I don't think the boardshop in Fashion Valley is there either. Last time I saw that seasonal shop was 2 seasons ago (got bindings and goggles there in 09 I think). But yeah, try the shops next time you head up to Bear.


----------



## dirt mcgirt

i just bought the kaiju and wow these are pimpin' i tried on rulers, hails, 32 lashed, forum and vans nothing came close to the overall comfort!! rulers did feel good but man kaiju's are the shit, i tried on the zoom's but didnt like the stiffness but they were comfortable but the feel is amazing and the flex is perfect, just try em and buy em! fuck the cost these are worth every penny!!


----------



## jdang307

Went to Identity in Orange County today, nothing smaller than 9.5. Found one Danny Kass pair at Liberty in Brea, was 1/2 size too big. Felt real snug and tight, but my toes weren't touching the end, and that corresponded with my ghetto mondo measurement (measuring tape converted to MM). So I'm either stuck buying blind on the net or waiting until next season ... I'm going to roll the dice on ebay buying blind. My current boots suck so much I have to or just tough it out for the next couple of months ...

Decisions decisions. Seeing Nike has a new boot next season (Vapens)

http://alpineskishop.blogspot.com/2011/01/new-nike-snowboard-boots-for-2012.html


----------



## Soul06

jdang307 said:


> Went to Identity in Orange County today, nothing smaller than 9.5. Found one Danny Kass pair at Liberty in Brea, was 1/2 size too big. Felt real snug and tight, but my toes weren't touching the end, and that corresponded with my ghetto mondo measurement (measuring tape converted to MM). So I'm either stuck buying blind on the net or waiting until next season ... I'm going to roll the dice on ebay buying blind. My current boots suck so much I have to or just tough it out for the next couple of months ...
> 
> Decisions decisions. Seeing Nike has a new boot next season (Vapens)
> 
> Alpine Daily Drops: New Nike Snowboard Boots for 2012


The boots in those pics dont really look much different then the Zooms Nike has out now. I was hoping to see some newer style of the Kaijus


----------



## jdang307

Yeah they're not new (well the Vapen is), but the top one is just a new colorway. I love new colorways and the 2012 looks better than 2011, which looks better than 2010 etc. Function over form always, but why not function and form if you can?

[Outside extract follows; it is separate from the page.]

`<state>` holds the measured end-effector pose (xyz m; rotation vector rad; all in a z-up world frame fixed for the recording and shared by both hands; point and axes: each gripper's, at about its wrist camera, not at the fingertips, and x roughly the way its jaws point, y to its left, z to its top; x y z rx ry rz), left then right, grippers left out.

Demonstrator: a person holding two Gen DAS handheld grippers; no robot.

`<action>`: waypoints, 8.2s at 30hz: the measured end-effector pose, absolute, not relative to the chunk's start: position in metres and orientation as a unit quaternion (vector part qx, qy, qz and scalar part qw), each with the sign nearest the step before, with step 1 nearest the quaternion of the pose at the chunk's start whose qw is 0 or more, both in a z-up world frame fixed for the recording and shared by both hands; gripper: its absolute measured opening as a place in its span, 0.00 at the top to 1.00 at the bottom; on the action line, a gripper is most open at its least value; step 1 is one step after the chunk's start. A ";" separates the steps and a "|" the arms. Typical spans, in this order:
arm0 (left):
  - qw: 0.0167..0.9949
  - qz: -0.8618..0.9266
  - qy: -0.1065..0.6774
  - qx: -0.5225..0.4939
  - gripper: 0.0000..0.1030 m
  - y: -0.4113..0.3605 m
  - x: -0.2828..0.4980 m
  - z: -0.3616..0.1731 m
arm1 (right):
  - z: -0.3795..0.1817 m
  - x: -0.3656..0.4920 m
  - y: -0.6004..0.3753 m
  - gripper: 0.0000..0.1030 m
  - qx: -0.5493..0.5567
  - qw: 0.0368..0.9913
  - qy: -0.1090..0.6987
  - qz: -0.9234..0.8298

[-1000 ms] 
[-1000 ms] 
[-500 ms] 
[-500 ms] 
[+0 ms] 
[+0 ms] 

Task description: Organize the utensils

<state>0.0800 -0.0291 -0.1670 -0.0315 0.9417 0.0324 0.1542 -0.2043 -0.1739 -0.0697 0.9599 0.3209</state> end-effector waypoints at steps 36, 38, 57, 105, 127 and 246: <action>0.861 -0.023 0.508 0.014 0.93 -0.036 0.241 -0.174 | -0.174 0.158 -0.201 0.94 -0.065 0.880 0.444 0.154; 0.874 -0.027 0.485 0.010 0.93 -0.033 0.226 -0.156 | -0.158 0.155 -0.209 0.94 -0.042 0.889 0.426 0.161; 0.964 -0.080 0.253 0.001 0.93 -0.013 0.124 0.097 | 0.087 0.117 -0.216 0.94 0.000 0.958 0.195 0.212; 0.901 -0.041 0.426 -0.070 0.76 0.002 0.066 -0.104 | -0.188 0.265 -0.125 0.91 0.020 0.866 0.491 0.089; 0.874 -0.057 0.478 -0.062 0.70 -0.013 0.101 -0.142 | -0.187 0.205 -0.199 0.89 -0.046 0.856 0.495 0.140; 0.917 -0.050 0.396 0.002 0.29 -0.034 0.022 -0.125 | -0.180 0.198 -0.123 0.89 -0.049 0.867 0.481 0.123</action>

The Vapens are cheaper ($199), and they lose a few features, such as the Zoom Air and the velcro strap. Here are more photos.

Nike Vapen Snowboarding Boot | Radcollector.com

They do have a Jordan colorway Kaiju, but I'm not sure any physical changes have been made.

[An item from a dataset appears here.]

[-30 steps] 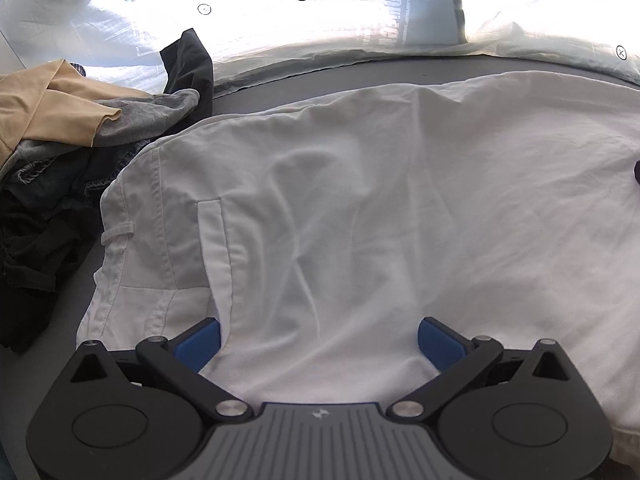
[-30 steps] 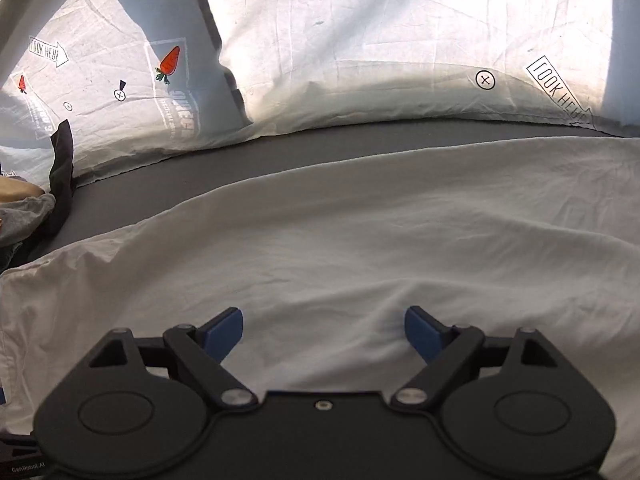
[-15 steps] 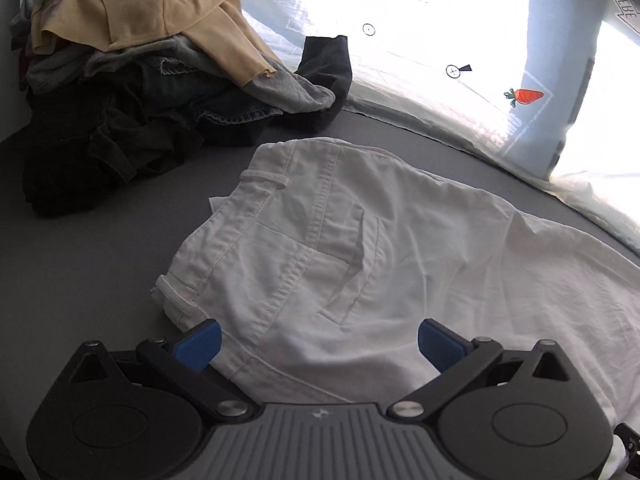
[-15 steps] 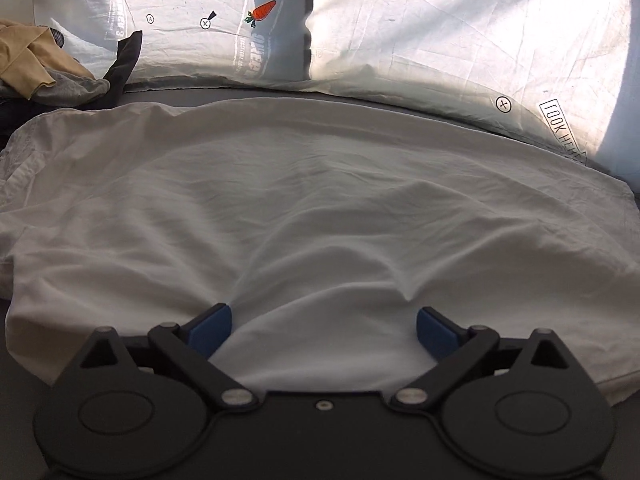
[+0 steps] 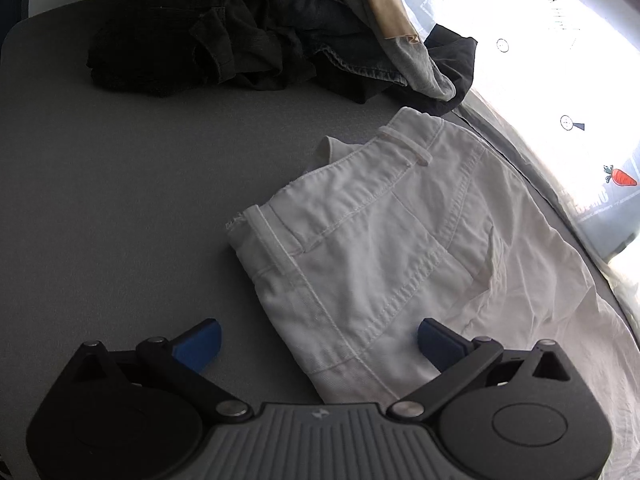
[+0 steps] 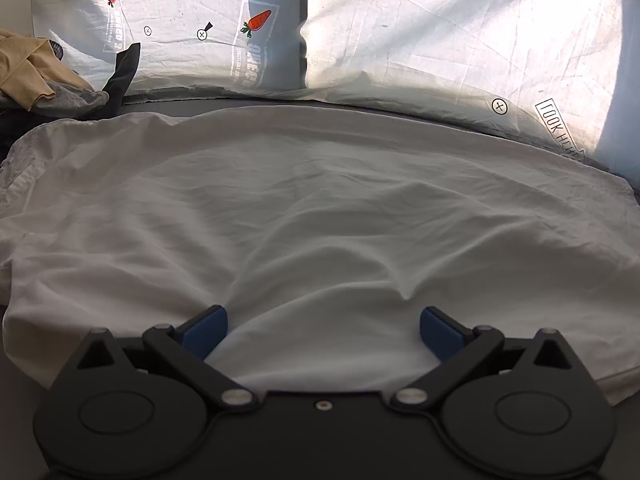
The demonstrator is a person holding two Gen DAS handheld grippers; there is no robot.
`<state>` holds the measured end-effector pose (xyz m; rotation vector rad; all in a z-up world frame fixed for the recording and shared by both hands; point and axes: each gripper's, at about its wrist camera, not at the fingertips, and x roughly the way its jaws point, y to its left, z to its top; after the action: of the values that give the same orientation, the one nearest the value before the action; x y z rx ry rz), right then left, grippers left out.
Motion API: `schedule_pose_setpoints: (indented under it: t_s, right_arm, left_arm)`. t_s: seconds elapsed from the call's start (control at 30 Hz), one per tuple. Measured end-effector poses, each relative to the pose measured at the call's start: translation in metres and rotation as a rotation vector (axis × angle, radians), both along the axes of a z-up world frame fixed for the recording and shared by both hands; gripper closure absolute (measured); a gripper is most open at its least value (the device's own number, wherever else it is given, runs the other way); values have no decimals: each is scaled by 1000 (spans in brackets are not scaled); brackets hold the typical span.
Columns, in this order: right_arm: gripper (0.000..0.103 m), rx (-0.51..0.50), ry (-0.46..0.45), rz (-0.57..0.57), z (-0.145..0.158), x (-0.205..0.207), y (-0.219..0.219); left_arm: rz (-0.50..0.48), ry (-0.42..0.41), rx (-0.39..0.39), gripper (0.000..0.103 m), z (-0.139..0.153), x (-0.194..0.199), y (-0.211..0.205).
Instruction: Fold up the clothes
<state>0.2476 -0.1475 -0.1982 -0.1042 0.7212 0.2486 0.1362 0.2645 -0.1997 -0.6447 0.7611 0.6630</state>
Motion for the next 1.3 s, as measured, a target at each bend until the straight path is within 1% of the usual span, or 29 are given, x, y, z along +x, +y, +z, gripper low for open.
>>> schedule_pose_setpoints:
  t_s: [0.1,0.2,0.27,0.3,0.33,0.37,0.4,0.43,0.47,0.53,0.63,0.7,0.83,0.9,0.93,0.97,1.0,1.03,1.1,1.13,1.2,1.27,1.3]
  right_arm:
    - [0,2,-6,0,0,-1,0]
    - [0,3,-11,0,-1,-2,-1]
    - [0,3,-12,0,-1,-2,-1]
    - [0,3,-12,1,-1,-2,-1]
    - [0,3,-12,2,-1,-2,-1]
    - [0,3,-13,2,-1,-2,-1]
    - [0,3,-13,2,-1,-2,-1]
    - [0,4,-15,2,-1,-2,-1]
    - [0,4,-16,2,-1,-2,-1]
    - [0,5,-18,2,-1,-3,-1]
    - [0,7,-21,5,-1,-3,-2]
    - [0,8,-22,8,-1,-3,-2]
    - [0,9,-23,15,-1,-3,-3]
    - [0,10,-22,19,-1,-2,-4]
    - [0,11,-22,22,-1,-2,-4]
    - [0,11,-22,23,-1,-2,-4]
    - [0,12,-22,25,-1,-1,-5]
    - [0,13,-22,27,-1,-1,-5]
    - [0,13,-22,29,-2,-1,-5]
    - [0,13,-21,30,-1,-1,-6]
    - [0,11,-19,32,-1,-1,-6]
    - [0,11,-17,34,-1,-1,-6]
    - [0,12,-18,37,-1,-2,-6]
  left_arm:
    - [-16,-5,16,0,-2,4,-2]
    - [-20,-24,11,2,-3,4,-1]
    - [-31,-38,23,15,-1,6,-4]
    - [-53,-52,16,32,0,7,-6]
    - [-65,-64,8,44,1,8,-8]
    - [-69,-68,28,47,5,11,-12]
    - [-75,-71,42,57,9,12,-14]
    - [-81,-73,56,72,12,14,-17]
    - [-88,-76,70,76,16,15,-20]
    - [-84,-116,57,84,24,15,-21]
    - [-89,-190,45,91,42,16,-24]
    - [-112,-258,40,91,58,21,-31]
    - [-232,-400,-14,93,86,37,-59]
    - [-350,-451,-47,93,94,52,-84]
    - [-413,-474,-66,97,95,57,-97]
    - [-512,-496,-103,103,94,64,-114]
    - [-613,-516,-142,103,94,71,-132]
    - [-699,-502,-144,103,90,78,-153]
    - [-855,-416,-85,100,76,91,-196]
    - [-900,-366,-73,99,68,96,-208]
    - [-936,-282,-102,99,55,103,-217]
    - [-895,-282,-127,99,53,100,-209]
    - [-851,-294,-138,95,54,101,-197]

Snowboards 2012! (towards the end)


----------



## Soul06

jdang307 said:


> Yeah they're not new (well the Vapen is), but the top one is just a new colorway. I love new colorways and the 2012 looks better than 2011, which looks better than 2010 etc. Function over form always, but why not function and form if you can?
> 
> The Vapens are cheaper ($199), and they lose a few features, such as the Zoom Air and the velcro strap. Here are more photos.
> 
> Nike Vapen Snowboarding Boot | Radcollector.com
> 
> They do have a Jordan colorway Kaiju, but I'm not sure any physical changes have been made.
> 
> Snowboards 2012! (towards the end)


Ahhhh they gave a teaser pic of the Jordan colorways lol. But I think I might check into picking up a pair of Nike boots for next year, 2012


----------



## jdang307

Yes what a tease! They don't even show the whole boot and if there wasn't a 2011 Kaiju boot in the background I wouldn't even think it was a boot hah


----------



## jdang307

Lucky me, my fiance travelling happened upon a store with 2010 Nike Kaiju's (she called for me, knowing how I've been obsessed with new boots for the past two weeks), the all black and blue swoosh ones. I know I can barely fit the ZF1 in 8, and definitely a 7.5, and with all the talk about the Kaiju's sizing differently, she is grabbing me a 7.5, 8 and 8.5. They are $150 (plus a coupon of 20% hopefully). My buddy wants a pair, and he is about half a size bigger than me (more like 1/4) so we will keep two and probably return one.

I really like the 2011 black and red ones, but hey at that price it's steal. I'll report back on what I think the differences are in fit.


----------



## Soul06

jdang307 said:


> Lucky me, my fiance travelling happened upon a store with 2010 Nike Kaiju's (she called for me, knowing how I've been obsessed with new boots for the past two weeks), the all black and blue swoosh ones. I know I can barely fit the ZF1 in 8, and definitely a 7.5, and with all the talk about the Kaiju's sizing differently, she is grabbing me a 7.5, 8 and 8.5. They are $150 (plus a coupon of 20% hopefully). My buddy wants a pair, and he is about half a size bigger than me (more like 1/4) so we will keep two and probably return one.
> 
> I really like the 2011 black and red ones, but hey at that price it's steal. I'll report back on what I think the differences are in fit.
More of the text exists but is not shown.